RFC/bikeshedding: Separation of instruction and pattern definitions in LLVM backends

As many of you know, I have a growing series of patches for a RISC-V backend
under/awaiting review
<⚙ Query: Advanced Search,
<http://github.com/lowrisc/riscv-llvm&gt;\. I'll be posting a larger status update
on that work either later today or tomorrow, this RFC focuses on an issue that
came up during review which I think may benefit from wider input.

David Chisnall suggested that the backend could be made easier to read and
work with by separating out instruction definitions from the patterns used to
match them for codegen. One key advantage of such a separation is that
patterns and insruction definitions can be grouped and ordered independently
in the way that makes most sense. Patterns for addi and add benefit from being
grouped together, but it may make more sense to group the reg-reg and reg-imm
instruction definitions separately.
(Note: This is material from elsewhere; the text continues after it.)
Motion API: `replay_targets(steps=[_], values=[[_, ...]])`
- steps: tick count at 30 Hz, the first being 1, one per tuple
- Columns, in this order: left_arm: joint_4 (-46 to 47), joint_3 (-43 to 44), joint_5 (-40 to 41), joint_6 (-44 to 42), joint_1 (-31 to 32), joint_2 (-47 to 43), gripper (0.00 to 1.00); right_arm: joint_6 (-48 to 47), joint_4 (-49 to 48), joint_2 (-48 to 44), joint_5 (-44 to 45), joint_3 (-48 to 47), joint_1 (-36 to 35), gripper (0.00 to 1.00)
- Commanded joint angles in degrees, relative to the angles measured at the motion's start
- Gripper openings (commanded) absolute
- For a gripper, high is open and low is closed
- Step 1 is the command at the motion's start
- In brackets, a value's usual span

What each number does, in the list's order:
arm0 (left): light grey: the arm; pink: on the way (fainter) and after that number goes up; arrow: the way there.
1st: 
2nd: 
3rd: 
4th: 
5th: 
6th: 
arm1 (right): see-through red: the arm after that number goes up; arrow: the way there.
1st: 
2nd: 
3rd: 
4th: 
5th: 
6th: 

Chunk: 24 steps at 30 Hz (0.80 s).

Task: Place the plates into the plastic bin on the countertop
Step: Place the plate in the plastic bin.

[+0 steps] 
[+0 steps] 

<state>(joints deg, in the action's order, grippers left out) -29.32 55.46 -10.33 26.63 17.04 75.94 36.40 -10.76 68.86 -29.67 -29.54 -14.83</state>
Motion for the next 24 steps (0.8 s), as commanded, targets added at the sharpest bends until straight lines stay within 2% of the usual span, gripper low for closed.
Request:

The main downside is that this style is
not quite as concise as specifying patterns alongside the instruction
definition. Repetition seems to be effectively reduced with a few simple Pat
classes.

Semantic information such as isBranch is still represented in the instruction
definition meaning there isn't a complete split between MC-layer and codegen
concerns. The Mips{64,32}r6InstrInfo.td does also factor out this information.
This seems less compelling to me, but dissenting opinions are welcome!

I've demonstrated both the "conventional" approach
<https://gist.github.com/asb/0c61ebc131076c6186052c29968a491d#file-riscvinstrinfo_conventional-td&gt;
and the "separate patterns" approach
<https://gist.github.com/asb/0c61ebc131076c6186052c29968a491d#file-riscvinstrinfo_separate_pats-td&gt;\.
Obviously once patterns and pseudo-instructions are separated out, you may
want to move them to a different .td file.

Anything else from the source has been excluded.